++++ Material shown ++++

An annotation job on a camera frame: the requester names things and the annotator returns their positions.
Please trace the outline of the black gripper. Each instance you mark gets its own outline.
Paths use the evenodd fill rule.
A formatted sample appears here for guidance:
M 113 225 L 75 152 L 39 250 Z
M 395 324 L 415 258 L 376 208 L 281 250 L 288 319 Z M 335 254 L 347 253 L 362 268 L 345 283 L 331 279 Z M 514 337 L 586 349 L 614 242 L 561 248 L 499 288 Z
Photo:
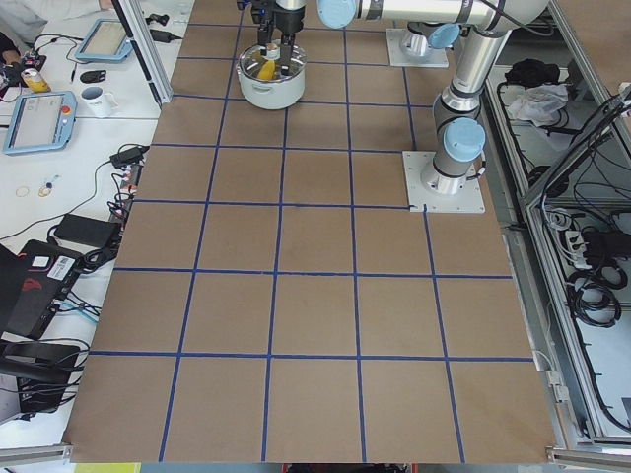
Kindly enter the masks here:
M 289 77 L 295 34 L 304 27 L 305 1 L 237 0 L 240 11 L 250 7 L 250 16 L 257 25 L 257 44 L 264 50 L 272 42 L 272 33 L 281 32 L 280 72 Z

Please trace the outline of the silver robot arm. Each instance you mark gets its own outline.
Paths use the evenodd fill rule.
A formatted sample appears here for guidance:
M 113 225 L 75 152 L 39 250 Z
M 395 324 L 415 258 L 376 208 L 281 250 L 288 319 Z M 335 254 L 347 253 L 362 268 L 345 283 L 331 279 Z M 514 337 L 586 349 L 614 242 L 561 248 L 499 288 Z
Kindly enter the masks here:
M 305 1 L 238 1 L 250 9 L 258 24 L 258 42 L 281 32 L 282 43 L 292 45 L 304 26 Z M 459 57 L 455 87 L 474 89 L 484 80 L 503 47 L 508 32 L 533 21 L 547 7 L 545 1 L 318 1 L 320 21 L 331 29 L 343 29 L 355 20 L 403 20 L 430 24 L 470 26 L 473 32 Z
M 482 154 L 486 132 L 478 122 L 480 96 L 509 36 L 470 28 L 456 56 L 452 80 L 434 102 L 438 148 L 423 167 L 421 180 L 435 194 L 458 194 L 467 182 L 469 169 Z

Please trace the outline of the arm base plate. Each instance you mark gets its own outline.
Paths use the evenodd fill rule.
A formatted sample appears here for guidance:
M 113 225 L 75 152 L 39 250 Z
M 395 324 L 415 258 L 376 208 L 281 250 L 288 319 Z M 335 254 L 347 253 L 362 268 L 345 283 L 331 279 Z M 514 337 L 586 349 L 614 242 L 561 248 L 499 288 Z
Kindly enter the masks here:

++++
++++ Material shown ++++

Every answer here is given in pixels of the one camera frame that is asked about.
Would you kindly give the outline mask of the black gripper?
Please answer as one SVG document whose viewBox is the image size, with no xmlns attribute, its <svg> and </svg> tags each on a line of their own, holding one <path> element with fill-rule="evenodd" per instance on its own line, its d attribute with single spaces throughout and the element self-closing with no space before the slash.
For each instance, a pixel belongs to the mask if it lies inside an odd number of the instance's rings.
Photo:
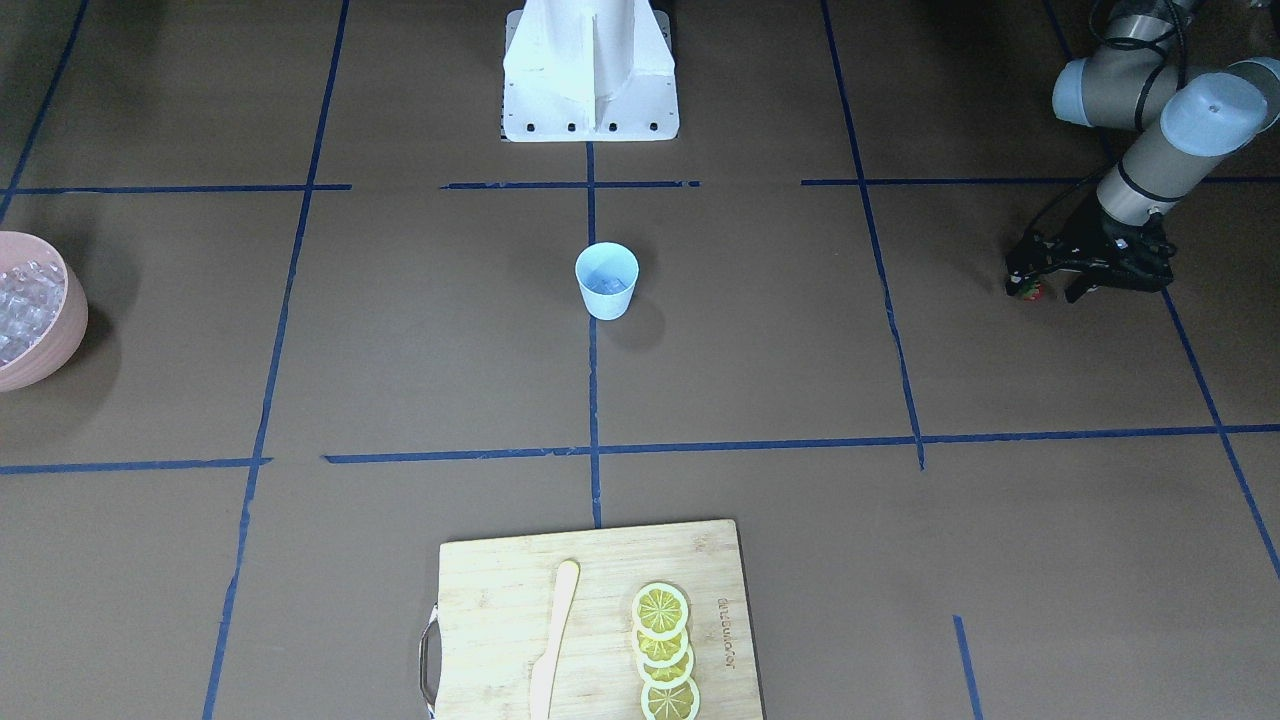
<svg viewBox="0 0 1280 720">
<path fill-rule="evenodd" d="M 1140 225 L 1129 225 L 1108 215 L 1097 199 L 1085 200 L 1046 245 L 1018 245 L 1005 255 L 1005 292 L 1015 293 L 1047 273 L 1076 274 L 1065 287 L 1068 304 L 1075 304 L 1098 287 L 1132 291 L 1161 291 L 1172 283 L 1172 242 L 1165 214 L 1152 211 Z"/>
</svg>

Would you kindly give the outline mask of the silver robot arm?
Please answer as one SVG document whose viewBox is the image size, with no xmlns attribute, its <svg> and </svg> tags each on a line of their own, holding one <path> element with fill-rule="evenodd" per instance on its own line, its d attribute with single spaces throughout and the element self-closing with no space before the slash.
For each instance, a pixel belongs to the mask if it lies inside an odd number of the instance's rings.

++++
++++ Material shown ++++

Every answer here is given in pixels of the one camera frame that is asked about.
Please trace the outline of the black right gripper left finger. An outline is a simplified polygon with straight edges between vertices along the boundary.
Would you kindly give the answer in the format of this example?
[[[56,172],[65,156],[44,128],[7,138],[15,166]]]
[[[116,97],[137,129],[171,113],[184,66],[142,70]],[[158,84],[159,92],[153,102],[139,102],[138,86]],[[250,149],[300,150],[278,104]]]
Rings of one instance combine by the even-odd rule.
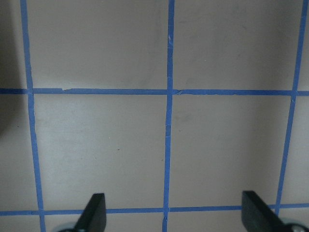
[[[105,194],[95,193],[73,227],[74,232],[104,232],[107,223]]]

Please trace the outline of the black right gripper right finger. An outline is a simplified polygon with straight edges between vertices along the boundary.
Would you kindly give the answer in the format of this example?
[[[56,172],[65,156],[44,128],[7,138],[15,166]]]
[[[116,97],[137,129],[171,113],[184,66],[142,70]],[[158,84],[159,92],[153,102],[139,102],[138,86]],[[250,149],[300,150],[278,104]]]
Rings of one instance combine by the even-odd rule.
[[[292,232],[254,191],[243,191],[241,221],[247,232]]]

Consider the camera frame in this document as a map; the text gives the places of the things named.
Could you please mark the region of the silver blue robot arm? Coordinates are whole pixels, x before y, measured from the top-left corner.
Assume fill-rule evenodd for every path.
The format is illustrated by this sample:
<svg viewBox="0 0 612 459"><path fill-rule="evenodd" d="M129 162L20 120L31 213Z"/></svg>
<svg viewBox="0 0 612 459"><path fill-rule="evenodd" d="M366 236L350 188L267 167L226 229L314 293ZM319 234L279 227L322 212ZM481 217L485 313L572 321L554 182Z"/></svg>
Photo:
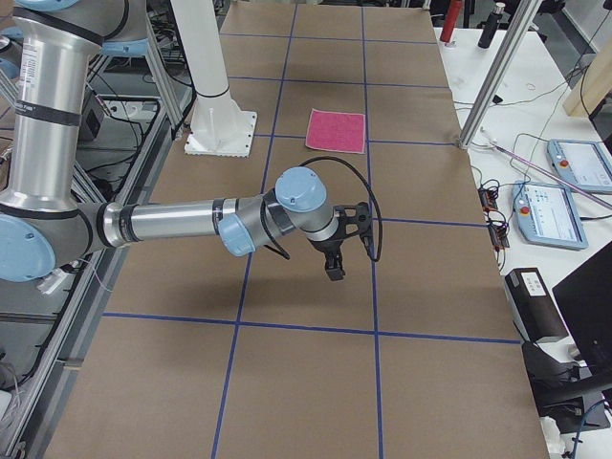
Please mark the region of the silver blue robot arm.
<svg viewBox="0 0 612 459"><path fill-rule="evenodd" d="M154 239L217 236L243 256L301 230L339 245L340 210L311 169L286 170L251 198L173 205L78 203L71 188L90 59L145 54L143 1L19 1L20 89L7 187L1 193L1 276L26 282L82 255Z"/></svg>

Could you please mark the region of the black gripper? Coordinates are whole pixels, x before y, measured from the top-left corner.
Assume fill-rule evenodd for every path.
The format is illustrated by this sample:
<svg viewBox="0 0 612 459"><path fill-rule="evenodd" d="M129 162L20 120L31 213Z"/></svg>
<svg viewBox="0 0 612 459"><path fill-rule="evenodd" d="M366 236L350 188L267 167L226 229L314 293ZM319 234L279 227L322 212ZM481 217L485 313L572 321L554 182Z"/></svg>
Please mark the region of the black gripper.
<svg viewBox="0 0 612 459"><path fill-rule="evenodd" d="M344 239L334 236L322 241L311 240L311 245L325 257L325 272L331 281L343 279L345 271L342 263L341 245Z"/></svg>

++++

What is required: How many of the lines above hold the word "gets"? State that number and nothing else.

Your solution: 3